-- About this exercise --
For this exercise, copy out each line of the material below that includes "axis".

-- Source data --
..........

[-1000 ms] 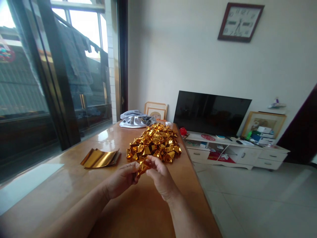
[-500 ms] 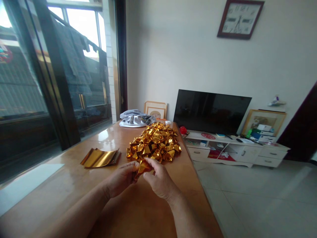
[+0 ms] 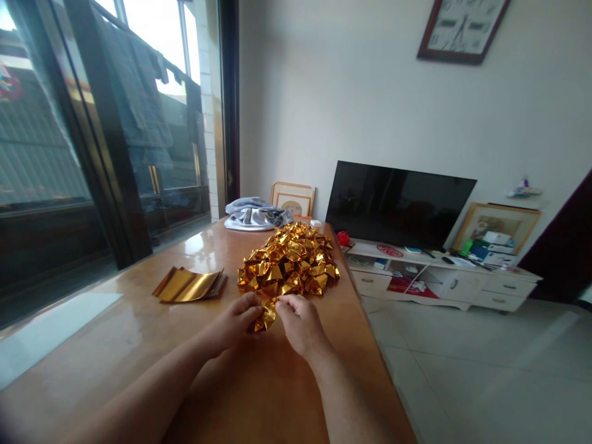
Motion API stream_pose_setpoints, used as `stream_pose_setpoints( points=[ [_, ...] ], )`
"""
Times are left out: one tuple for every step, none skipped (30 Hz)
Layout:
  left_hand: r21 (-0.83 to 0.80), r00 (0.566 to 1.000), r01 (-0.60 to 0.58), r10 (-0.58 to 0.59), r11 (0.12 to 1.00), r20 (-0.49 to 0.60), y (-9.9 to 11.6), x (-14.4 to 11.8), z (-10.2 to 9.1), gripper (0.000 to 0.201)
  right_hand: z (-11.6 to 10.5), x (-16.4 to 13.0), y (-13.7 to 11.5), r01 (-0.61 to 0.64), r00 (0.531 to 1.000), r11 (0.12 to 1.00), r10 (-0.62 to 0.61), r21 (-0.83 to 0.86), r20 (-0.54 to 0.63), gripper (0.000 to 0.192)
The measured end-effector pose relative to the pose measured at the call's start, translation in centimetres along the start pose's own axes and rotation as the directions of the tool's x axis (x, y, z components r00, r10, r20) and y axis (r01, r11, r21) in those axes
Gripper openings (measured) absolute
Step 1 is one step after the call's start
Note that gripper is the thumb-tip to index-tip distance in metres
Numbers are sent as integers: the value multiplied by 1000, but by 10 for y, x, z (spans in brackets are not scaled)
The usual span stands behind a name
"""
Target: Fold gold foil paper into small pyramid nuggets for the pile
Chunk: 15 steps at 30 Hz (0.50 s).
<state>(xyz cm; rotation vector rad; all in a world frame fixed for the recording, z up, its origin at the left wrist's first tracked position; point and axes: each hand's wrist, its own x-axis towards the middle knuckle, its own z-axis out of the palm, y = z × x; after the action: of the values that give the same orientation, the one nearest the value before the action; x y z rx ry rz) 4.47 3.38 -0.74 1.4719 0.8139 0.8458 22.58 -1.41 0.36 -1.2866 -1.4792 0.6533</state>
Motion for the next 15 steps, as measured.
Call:
stream_pose_setpoints(
  points=[
    [23,1000,0,0,1000,-3,0,0,1,21,1,-1,1,-2,1000,1000,2,3,11,25],
    [41,1000,-2,3,999,-7,0,-1,1,22,2,-1,1,-5,1000,1000,5,8,17,25],
    [53,1000,-5,5,999,-13,1,-1,2,21,4,-1,2,-12,1000,1000,12,12,15,24],
    [64,1000,-6,8,998,-22,1,-1,2,21,5,-2,3,-23,1000,1000,23,14,11,23],
    [71,999,-10,12,997,-34,1,-1,2,21,7,-2,4,-39,999,999,39,17,3,23],
    [77,999,-18,22,997,-49,0,0,2,22,8,-2,5,-59,998,998,59,24,-5,24],
    [80,998,-32,36,996,-59,0,1,1,23,9,-2,5,-85,996,996,86,40,-11,25],
    [74,997,-47,51,996,-63,0,2,1,24,10,-2,5,-119,993,991,120,67,-12,26],
    [58,996,-59,62,997,-57,0,2,0,26,10,-2,5,-159,987,982,161,101,-14,26],
    [36,997,-68,70,997,-45,1,3,-1,28,10,-2,5,-200,979,970,205,139,-20,26],
    [14,997,-73,74,997,-28,2,3,-1,29,10,-1,4,-239,968,954,248,179,-30,26],
    [-6,997,-73,73,997,-9,4,2,-2,31,9,-1,3,-271,957,937,287,223,-42,27],
    [-22,997,-71,72,997,10,7,0,-3,33,9,-1,2,-296,946,915,321,273,-51,27],
    [-29,997,-70,71,997,26,10,-1,-3,36,8,-1,2,-315,935,889,351,332,-54,27],
    [-31,997,-70,71,997,39,14,-4,-3,37,8,0,2,-329,925,857,377,397,-47,27]
  ],
)
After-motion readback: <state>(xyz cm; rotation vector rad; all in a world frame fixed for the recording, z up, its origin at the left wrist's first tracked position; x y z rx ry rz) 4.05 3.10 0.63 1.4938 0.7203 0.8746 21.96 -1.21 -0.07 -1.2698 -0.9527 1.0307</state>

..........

-- Exercise response --
The measured end-effector pose relative to the pose measured at the call's start, translation in centimetres along the start pose's own axes and rotation as the directions of the tool's x axis (x, y, z components r00, r10, r20) and y axis (r01, r11, r21) in those axes
<state>(xyz cm; rotation vector rad; all in a world frame fixed for the recording, z up, its origin at the left wrist's first tracked position; point and axes: each hand's wrist, its own x-axis towards the middle knuckle, its own z-axis out of the palm, y = z × x; after the action: of the values that give the same orientation, the one nearest the value before the action; x y z rx ry rz) 4.47 3.38 -0.74 1.4719 0.8139 0.8458 22.58 -1.41 0.36 -1.2866 -1.4792 0.6533</state>

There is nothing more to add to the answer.